#### EXERCISE REQUIREMENTS
Restate verbatim the span of lines below between the line with "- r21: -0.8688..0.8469" and the line with "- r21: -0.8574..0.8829", including those two lines, and only that span.

Collected data entries
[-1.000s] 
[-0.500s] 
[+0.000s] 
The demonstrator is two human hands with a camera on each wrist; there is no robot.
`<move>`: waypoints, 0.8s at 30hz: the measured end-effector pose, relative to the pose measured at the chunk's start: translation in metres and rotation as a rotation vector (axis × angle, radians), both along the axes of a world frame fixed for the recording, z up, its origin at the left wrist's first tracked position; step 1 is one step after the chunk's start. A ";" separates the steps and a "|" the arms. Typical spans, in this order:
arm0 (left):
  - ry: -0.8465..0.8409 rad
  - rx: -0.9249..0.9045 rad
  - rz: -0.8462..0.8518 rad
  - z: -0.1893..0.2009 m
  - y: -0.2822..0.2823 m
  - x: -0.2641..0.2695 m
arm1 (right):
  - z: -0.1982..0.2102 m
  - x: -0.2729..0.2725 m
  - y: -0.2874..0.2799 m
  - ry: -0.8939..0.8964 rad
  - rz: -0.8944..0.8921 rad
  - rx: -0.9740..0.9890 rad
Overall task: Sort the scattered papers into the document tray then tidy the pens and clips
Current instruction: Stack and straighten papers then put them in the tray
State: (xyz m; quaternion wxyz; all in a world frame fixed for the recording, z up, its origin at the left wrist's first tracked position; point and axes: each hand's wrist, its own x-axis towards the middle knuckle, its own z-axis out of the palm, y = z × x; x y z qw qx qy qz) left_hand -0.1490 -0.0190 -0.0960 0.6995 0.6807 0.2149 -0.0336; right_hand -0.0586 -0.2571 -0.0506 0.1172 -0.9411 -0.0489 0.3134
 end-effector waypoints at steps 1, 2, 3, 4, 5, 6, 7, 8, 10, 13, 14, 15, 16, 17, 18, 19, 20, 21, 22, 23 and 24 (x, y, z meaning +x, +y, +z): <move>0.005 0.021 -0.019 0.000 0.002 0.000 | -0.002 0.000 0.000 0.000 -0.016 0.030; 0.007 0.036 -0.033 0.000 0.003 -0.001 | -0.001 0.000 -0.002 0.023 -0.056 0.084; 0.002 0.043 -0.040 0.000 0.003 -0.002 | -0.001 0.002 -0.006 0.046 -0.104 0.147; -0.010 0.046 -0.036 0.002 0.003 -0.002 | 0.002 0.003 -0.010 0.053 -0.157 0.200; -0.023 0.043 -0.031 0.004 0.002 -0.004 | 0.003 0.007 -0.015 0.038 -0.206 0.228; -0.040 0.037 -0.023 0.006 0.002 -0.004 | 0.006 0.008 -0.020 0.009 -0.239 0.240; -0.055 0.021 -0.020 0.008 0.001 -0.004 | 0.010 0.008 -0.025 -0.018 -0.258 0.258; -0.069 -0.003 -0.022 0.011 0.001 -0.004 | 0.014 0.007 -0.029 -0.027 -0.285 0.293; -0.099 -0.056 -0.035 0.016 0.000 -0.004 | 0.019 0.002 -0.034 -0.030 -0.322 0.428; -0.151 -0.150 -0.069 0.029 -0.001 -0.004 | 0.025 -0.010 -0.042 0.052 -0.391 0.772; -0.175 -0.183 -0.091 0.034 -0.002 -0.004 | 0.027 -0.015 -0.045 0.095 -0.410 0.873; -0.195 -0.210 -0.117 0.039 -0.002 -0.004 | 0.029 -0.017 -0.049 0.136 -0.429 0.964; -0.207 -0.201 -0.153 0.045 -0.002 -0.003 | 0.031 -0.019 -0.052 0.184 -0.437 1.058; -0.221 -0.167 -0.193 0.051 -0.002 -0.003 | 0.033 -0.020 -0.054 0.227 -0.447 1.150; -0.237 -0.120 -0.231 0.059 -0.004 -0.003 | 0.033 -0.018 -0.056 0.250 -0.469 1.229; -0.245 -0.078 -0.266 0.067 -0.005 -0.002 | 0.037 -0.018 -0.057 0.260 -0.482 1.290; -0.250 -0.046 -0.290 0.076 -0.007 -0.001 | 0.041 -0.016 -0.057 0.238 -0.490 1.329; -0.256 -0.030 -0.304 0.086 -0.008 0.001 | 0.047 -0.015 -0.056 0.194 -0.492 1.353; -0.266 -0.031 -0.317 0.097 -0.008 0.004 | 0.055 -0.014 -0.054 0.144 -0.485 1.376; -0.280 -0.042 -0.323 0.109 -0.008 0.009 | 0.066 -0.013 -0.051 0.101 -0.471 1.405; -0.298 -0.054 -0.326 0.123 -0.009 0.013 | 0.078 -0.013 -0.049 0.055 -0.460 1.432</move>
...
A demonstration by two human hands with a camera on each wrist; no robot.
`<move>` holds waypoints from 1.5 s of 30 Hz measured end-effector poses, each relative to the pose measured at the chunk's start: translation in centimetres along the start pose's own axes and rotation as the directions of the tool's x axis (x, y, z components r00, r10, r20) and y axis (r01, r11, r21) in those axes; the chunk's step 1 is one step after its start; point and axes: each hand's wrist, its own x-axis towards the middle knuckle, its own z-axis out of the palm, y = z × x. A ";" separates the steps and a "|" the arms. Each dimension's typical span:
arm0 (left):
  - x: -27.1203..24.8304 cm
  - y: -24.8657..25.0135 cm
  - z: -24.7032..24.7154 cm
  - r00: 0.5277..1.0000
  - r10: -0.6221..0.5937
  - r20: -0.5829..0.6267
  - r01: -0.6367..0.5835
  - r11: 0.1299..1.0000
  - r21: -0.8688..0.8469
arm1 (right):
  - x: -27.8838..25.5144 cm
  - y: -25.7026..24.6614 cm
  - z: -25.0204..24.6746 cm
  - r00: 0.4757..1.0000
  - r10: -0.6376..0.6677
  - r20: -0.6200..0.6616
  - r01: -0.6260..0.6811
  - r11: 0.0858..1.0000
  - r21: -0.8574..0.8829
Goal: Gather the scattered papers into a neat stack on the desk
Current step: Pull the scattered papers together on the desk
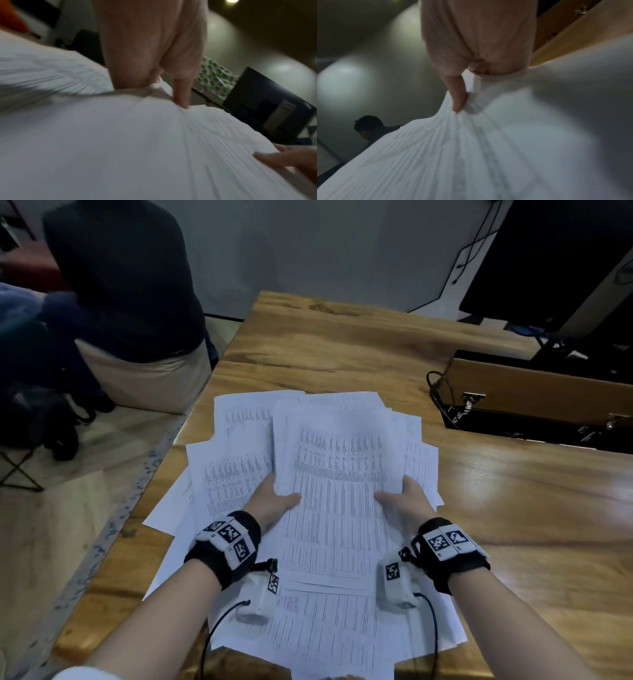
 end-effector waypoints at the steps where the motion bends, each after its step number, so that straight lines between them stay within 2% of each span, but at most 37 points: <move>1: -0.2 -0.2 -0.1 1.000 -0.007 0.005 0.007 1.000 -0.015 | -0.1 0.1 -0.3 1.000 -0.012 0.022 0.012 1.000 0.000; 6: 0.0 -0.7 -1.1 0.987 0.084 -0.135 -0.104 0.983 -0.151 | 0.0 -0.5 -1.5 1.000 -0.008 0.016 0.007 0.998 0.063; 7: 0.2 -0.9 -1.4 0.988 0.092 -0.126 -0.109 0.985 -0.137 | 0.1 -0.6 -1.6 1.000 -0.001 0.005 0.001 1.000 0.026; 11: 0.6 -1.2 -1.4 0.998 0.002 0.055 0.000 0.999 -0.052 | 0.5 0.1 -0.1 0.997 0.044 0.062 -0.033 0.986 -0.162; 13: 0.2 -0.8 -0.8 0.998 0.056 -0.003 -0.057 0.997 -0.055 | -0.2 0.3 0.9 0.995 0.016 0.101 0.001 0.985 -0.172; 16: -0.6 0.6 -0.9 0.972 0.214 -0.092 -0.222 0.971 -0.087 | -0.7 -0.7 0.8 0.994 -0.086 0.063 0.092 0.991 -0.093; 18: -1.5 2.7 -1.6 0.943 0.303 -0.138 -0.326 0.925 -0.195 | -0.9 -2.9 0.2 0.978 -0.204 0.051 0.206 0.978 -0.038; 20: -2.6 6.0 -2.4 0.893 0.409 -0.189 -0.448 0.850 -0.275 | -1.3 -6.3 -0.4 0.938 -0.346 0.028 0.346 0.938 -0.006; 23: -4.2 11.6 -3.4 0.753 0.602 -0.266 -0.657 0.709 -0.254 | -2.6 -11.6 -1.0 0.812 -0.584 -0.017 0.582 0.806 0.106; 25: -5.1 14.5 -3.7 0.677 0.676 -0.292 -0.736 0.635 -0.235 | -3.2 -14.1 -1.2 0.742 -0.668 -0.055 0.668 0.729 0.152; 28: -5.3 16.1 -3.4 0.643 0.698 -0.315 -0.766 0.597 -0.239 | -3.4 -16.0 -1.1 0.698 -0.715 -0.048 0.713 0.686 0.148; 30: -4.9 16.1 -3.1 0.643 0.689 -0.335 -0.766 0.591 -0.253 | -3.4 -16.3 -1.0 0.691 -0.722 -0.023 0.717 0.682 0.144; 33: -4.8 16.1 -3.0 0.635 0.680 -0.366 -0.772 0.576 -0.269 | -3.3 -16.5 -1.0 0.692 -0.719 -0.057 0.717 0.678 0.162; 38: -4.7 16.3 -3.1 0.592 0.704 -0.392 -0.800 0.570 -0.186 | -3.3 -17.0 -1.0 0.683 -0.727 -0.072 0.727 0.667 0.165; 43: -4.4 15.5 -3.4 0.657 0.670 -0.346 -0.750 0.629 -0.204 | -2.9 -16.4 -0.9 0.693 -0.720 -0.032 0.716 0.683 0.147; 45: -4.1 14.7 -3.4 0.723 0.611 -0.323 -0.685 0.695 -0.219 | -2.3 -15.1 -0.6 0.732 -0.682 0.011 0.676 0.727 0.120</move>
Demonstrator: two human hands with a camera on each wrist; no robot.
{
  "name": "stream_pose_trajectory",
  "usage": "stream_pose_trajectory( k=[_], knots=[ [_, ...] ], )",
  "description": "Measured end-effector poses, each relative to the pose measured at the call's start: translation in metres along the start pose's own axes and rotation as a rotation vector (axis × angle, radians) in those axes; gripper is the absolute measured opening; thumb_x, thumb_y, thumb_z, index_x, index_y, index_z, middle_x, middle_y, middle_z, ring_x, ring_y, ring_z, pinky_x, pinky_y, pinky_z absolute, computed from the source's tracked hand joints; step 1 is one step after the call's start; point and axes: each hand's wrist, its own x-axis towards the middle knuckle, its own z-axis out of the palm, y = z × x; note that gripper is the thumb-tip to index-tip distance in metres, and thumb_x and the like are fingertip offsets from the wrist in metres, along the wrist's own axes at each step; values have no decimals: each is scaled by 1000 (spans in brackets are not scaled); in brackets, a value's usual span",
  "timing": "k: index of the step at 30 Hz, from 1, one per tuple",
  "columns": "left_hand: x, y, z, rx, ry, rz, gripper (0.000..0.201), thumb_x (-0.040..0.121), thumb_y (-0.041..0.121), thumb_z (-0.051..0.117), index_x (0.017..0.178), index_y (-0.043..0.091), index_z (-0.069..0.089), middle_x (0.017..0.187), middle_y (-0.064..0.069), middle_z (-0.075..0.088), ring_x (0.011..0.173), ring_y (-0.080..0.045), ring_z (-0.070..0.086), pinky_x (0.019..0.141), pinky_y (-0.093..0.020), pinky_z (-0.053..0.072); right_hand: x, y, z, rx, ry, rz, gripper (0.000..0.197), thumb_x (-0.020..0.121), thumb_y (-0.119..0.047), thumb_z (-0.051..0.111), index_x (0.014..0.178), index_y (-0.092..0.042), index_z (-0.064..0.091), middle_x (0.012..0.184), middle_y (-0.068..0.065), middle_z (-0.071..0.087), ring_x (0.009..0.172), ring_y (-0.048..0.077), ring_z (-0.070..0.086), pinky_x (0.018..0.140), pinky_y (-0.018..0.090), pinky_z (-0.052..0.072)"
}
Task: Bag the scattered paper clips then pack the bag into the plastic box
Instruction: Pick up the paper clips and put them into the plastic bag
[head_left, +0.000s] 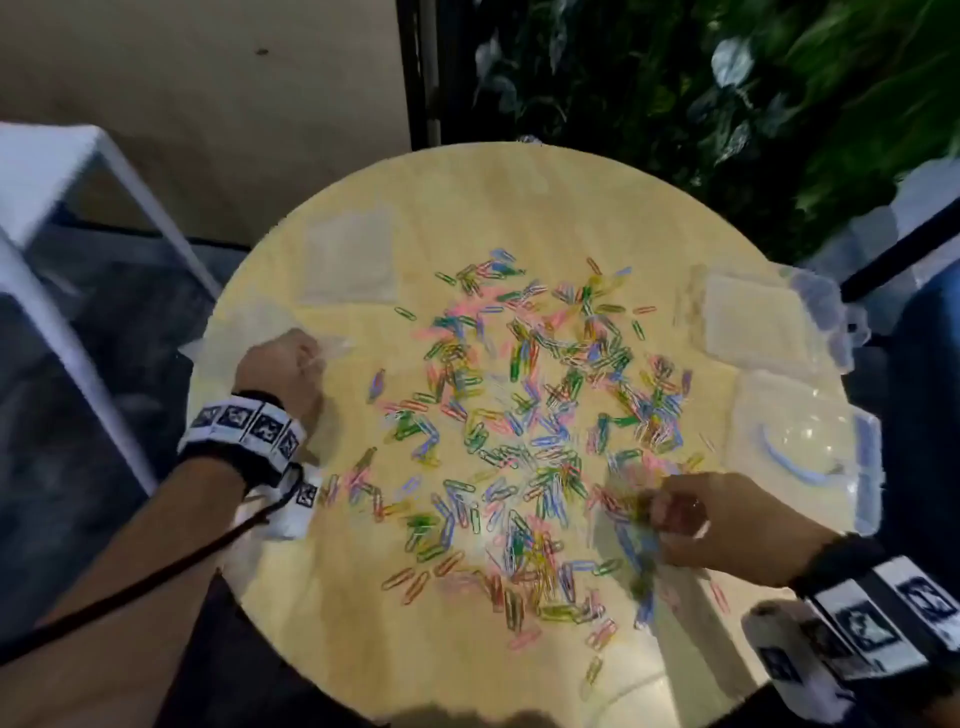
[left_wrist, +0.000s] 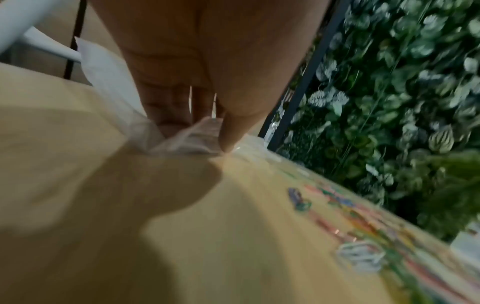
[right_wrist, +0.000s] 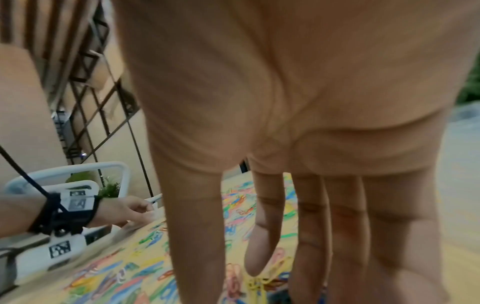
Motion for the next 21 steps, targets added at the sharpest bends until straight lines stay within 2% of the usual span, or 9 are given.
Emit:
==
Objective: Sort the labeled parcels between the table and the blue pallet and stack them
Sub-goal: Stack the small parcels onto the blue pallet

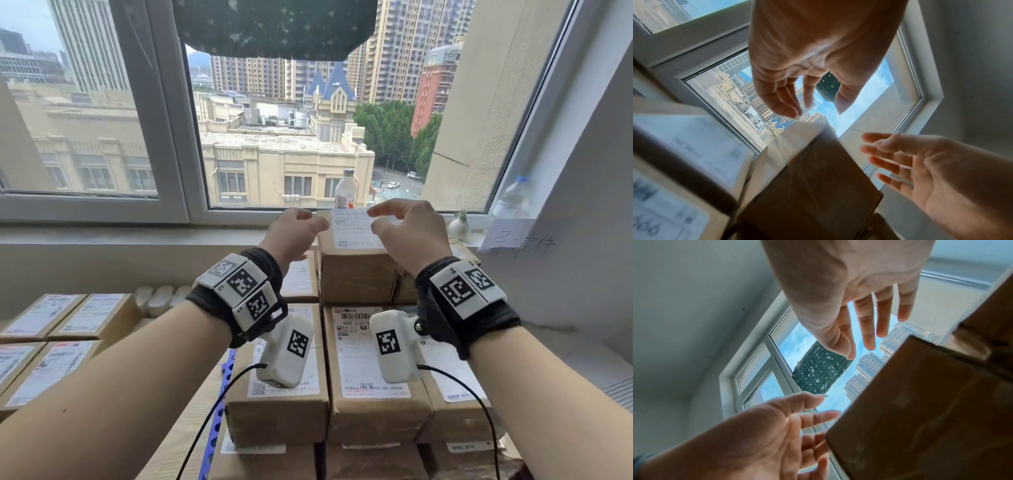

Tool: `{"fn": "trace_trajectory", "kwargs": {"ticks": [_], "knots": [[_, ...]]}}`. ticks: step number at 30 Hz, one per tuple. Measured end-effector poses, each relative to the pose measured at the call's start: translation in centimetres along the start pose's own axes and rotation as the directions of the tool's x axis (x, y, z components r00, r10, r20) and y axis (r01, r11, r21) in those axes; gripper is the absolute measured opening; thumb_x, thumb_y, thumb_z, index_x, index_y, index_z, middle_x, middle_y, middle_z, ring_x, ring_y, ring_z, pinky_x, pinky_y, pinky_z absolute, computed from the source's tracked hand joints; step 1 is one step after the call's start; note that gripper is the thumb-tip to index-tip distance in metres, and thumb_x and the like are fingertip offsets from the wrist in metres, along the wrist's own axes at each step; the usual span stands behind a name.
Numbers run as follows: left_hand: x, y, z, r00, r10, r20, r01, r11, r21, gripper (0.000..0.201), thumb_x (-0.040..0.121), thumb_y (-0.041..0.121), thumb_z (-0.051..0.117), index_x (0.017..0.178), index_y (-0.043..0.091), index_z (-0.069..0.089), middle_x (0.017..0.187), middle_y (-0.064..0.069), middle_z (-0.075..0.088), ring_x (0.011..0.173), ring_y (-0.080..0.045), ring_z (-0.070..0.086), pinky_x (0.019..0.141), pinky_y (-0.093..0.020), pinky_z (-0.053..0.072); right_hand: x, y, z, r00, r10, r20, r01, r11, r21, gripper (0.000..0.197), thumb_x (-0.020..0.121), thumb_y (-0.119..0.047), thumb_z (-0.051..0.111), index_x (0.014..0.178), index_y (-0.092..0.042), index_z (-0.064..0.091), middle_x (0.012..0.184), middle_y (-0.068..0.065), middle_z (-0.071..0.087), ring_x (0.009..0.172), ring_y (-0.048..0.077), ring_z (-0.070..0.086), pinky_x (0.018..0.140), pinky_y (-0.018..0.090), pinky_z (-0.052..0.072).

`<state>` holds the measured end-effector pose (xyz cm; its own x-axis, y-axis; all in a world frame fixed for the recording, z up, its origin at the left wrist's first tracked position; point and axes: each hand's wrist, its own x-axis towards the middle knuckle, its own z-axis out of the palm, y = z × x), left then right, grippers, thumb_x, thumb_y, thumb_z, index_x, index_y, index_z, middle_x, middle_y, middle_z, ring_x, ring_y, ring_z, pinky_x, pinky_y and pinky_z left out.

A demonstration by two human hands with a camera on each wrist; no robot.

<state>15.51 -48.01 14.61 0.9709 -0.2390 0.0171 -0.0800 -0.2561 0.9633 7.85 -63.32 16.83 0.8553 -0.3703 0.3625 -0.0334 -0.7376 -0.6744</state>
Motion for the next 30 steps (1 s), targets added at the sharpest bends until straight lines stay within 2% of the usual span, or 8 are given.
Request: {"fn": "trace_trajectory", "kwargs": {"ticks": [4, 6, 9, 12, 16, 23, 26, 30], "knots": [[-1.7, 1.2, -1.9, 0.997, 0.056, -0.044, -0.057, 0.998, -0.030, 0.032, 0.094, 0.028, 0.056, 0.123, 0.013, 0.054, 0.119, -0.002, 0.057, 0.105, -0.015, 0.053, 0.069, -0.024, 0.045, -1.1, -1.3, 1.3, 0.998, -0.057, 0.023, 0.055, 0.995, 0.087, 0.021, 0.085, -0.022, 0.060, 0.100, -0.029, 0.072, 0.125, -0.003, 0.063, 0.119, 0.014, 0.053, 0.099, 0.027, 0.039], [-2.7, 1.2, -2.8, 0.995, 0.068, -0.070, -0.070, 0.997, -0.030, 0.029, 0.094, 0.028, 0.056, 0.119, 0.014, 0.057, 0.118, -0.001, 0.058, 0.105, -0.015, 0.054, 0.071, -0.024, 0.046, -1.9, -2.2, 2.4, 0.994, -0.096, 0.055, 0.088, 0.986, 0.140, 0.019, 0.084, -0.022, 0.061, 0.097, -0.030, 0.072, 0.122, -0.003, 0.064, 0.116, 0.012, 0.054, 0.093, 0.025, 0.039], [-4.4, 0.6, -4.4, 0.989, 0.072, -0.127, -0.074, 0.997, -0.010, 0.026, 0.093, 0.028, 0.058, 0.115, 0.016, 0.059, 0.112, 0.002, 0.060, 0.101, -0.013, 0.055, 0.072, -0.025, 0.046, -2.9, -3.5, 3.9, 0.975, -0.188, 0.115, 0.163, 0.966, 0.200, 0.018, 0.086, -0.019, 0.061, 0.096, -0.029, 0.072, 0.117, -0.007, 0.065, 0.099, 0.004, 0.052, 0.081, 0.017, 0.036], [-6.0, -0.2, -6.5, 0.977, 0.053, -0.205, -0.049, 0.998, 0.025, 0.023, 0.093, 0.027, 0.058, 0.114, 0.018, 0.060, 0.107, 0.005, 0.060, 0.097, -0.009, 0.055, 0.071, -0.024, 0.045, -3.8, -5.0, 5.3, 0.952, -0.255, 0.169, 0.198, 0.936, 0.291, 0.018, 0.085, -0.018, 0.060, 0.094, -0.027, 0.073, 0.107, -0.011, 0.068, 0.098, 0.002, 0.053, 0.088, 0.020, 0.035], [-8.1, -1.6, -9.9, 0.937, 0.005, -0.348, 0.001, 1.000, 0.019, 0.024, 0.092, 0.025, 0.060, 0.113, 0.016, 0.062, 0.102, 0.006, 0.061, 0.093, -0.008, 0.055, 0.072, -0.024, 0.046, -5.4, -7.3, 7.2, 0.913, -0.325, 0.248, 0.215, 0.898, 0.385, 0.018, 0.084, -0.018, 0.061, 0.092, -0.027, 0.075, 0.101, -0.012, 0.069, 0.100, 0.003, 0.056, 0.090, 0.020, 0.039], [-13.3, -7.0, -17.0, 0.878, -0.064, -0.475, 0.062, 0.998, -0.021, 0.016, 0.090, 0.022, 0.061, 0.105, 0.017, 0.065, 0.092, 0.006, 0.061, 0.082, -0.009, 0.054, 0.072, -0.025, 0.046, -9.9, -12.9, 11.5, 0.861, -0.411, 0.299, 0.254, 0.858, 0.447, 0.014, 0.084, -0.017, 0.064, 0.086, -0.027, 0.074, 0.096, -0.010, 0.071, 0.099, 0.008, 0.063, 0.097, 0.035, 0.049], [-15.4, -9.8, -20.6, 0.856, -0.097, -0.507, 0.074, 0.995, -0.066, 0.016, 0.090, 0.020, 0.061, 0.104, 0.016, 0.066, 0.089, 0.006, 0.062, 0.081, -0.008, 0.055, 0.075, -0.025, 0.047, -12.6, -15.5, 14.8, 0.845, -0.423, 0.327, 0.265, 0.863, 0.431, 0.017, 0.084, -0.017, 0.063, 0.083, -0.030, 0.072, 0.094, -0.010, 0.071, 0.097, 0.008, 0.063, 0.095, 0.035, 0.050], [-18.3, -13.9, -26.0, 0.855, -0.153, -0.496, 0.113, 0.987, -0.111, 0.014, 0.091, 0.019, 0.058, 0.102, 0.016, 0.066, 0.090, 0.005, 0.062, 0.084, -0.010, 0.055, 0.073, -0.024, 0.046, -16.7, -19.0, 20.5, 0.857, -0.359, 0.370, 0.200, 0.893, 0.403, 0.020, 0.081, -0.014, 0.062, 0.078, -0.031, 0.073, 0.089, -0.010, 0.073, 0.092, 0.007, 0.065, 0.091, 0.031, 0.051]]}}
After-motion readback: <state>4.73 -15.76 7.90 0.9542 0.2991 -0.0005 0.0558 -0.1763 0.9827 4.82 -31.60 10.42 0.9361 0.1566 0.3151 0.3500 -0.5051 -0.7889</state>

#### ANSWER SECTION
  - r21: -0.8688..0.8469
arm1 (right):
  - x: -27.8838..25.5144 cm
  - y: -25.7026..24.6614 cm
  - z: -25.0204..24.6746 cm
  - r00: 0.4757..1.0000
  - r10: -0.6376..0.6677
  - r20: -0.6200..0.6616
  - r01: -0.6260..0.6811
  - r11: 0.0858..1.0000
  - r21: -0.8574..0.8829

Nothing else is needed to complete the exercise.